This is Part 2 of the the documentation of my migration from plone to wordpress. Read the previous post for my reasons to choose wordpress as CMS of choice.
As there is no direct path for a migration from Plone to some of the PHP-based content management systems I choose to follow a route which I had previously used quite sucessfully for other problems, namely to use an intermediate representation.
Script-based Export to JSON Data
Out of the box plone supports various methods for export either directly or via third-party products. From my quick research it seems as if many of these approaches do not really apply to the current plone 4 or require a substantive amount of plone developers knowledge which I don’t have. Other methods exported the data to XML with quite complex data structures.
What I found – though – are various approaches that export plone data to JSON files.There is
- a post Exporting Plone content as JSON which presents a nice and simple python script for JSON export,
- collective.jsonify which up to just recently did not support blob fields,
- collective.jsonmigrator which is a tool for migration from plone 2.x sites to plone 4.0.
- collective.blueprint.jsonmigrator which publishes a set of blueprints for the migration from plone 2.x to plone 4.0
For my purpose I used the blueprint export script plone2.0_export.py from collective.blueprint.jsonmigrator as starting point. In a series of iterations I modified this script such that I had an export run without an error. As a result for every data object (articles, pages, images, files) in plone I get a separate json file. For objects with binary data an additional base64-encoded data file is created, too.
Limitation?
Yes, there are . All items that are non-content objects in plone (users, css module, etc.) are skipped.

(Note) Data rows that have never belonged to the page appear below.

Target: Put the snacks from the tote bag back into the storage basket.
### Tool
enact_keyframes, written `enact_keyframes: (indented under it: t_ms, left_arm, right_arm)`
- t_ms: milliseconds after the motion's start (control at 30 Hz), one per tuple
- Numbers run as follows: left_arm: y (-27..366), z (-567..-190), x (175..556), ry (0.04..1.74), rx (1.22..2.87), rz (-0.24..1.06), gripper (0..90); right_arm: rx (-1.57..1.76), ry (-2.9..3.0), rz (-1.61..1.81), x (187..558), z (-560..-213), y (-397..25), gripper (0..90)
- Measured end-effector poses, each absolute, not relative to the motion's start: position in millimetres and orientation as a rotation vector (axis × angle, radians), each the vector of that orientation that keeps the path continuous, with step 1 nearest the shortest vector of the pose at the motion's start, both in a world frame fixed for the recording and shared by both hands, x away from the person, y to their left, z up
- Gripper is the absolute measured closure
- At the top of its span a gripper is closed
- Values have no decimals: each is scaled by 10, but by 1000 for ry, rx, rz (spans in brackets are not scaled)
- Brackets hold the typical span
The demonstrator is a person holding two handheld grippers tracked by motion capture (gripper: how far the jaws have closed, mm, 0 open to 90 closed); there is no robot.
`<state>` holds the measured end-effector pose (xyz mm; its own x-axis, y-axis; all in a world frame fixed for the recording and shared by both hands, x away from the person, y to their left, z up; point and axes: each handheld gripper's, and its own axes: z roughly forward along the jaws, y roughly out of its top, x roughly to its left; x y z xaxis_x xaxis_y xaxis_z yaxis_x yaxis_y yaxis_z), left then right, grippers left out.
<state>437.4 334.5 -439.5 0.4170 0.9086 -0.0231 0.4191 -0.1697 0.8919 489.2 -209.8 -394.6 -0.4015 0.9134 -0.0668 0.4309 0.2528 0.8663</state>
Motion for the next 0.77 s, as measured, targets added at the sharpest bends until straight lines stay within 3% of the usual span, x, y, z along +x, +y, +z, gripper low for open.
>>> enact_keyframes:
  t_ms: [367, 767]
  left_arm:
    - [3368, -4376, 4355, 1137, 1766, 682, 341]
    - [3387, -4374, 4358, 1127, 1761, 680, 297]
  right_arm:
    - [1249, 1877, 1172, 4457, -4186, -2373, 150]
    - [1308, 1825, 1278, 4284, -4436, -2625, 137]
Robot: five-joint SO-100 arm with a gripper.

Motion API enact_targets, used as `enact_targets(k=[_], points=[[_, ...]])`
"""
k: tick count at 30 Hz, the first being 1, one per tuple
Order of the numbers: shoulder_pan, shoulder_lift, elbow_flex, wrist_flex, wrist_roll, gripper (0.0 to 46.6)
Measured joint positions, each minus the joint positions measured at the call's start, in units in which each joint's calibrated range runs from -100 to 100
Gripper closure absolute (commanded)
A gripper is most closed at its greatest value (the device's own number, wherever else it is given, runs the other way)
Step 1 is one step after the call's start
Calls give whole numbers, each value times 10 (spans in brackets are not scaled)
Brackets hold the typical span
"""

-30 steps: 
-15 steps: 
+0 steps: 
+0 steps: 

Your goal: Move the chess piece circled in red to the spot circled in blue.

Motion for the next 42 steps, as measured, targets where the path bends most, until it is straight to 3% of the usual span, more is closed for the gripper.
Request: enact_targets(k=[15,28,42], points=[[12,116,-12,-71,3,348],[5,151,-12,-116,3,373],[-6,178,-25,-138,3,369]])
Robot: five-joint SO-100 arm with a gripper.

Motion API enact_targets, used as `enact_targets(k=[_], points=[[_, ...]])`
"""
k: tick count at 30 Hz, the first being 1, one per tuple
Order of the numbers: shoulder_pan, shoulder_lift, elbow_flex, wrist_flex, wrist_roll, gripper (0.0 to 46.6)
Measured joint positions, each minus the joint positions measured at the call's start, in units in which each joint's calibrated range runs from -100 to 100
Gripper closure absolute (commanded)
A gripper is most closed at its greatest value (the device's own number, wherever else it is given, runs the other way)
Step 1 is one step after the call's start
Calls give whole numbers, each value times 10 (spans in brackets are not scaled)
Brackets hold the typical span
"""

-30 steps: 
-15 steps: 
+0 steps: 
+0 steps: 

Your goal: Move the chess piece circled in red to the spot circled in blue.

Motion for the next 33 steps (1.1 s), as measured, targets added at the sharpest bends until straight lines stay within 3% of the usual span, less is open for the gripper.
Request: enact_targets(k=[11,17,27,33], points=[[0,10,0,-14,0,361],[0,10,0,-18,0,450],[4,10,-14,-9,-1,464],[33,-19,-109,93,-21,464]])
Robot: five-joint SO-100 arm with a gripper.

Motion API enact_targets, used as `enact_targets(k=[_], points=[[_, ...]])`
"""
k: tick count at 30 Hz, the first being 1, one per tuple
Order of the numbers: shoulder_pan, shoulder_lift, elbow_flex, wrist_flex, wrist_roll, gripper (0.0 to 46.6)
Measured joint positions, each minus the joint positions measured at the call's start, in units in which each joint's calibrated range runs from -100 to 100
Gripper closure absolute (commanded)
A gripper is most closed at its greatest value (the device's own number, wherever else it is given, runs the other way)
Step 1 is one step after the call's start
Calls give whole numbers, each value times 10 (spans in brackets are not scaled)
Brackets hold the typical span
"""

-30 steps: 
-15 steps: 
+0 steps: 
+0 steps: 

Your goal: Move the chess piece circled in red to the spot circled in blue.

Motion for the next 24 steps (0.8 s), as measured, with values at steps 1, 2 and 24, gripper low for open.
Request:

Non-ascii characters anywhere expect the main body text are not supported. Workflow states and security permissions are disabled and hence not exported in my version.
You can get my version of the export script here: plone_export.zip
Copy the python file to your plone installation and add an external method pointing to this script’s export_plone20 function.
FTP Access
In addition to the JSON export I used the FTP access to the plone instance to get a direct copy of all data as present in the instance. This gives the files without any content information like title, publication date etc. yet with their file names as given in plone. For articles or blog entries text files are returned which contain title, teaser text, body text and author, publication date, etc.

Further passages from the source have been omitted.